The tale begins in antebellum Louisiana with a wealthy but kindly planter named Clement Musgrove traveling home after concluding a lucrative business transaction. A chance encounter with a mysterious fellow traveller named Jamie Lockhart, who saves his life, leads Clement to confide the story of his life to Jamie. We learn of Clement’s first marriage, the horrific circumstances of his first wife’s death at the hands of “the Indians” (told with every stereotype of savagery you can imagine) and Clement’s new life with the ugly, greedy and forceful Salome. Salome’s business instincts and drive push Clement toward success as a planter, but her jealousy of Clement’s beautiful daughter Rosamond is equally strong and leads her to make a deal with the village dimwit Goat. Salome sends Rosamond out daily to a dangerous part of the wood to collect herbs in the hope that she will meet her death. Goat’s task is to follow her and bring back proof of her death. Then Salome will make him rich enough to take care of his mother and sisters. One day, a robber, his faced stained with berry juice to disguise his identity, comes upon Rosamond and steals her very clothes from her, leaving her naked. The next morning the same robber comes upon her, steals her away and ravishes her. Eventually, Rosamond ends up living with the robber and his men in the woods. Clement is distraught at the loss of his daughter, Salome is angry that she’s not dead, and Jamie Lockhart promises to help Clement track down the robber with a promise from Clement that if he succeeds, he will have Rosamond as his bride.
In Rosamond and Salome, Welty has created two strong but flawed independent women. They really are the most interesting characters of the lot. They both seem unconcerned with others’ opinions of them. When the robber gives Rosamond a choice between going home naked with dishonor or having him kill her to spare her shame, she opts to live without any qualm whatsoever. She also rather enjoys her time with the robber and doesn’t put up any sort of struggle to get away from him. Salome, while selfish and greedy, has found a way to get exactly what she wants out of life despite harrowing earlier experiences that might have destroyed the will of others. She fears no one and even scares the natives with her bold assertions of her own might. While she is a stand-in for the “wicked stepmother” and “evil witch” tropes, one can’t help but feel a grudging respect for her in the end.

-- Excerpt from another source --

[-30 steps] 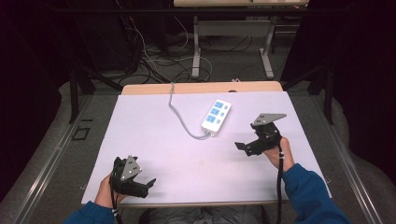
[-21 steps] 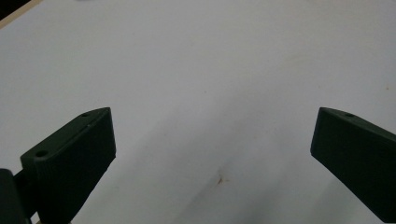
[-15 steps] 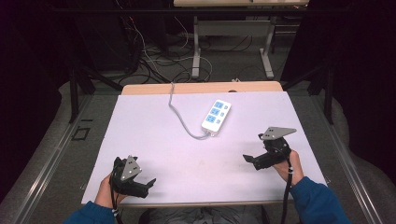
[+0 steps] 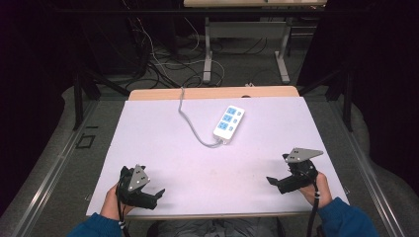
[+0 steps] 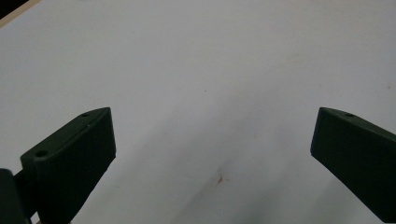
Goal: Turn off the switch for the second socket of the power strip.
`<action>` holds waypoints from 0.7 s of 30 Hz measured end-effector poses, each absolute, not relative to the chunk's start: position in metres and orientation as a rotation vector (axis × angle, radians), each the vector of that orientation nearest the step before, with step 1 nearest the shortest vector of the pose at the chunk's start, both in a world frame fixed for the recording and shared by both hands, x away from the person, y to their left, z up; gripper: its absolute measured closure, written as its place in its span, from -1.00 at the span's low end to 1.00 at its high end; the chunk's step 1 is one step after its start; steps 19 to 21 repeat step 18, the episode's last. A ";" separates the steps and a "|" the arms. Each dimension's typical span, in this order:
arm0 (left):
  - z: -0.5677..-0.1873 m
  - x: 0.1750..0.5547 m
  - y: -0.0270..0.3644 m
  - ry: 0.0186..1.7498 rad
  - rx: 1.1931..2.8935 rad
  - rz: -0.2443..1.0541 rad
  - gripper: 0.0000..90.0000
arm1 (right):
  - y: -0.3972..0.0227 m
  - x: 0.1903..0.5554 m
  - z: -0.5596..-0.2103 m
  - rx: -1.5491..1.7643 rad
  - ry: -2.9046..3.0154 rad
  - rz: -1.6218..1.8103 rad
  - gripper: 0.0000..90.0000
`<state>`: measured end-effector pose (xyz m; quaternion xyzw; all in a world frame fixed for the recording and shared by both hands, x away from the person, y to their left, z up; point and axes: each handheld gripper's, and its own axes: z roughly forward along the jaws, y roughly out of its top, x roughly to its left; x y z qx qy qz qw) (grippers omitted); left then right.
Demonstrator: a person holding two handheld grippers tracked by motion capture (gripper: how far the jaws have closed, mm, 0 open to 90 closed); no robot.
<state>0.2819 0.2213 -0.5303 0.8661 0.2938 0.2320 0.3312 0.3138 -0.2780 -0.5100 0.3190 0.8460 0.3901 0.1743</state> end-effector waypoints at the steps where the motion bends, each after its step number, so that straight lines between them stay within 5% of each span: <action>1: -0.530 0.282 0.221 0.767 2.265 0.607 -1.00 | -0.279 0.312 -0.510 0.912 2.387 1.107 -1.00; 21: -0.531 0.282 0.221 0.777 2.272 0.605 -1.00 | -0.291 0.299 -0.515 0.912 2.384 1.100 -1.00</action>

The identity of the berry-stained robber is revealed early in the story, but I wouldn’t wish to spoil the fun for another reader. There are, in fact, a few cases of mistaken or unrecognized identity in the story, which lead to some rather farcical situations. Ultimately, this is a love story and the question is whether or not the lovers will recognize each other and be united, and whether the bad guys will get their comeuppance. The tales of Snow White and of Cupid and Psyche seem to have inspired Welty, and they make the story a lot of fun to read. Violence and bawdiness make this more adult fare though. The Robber Bridegroom is Welty’s unique fairy tale and a very entertaining read.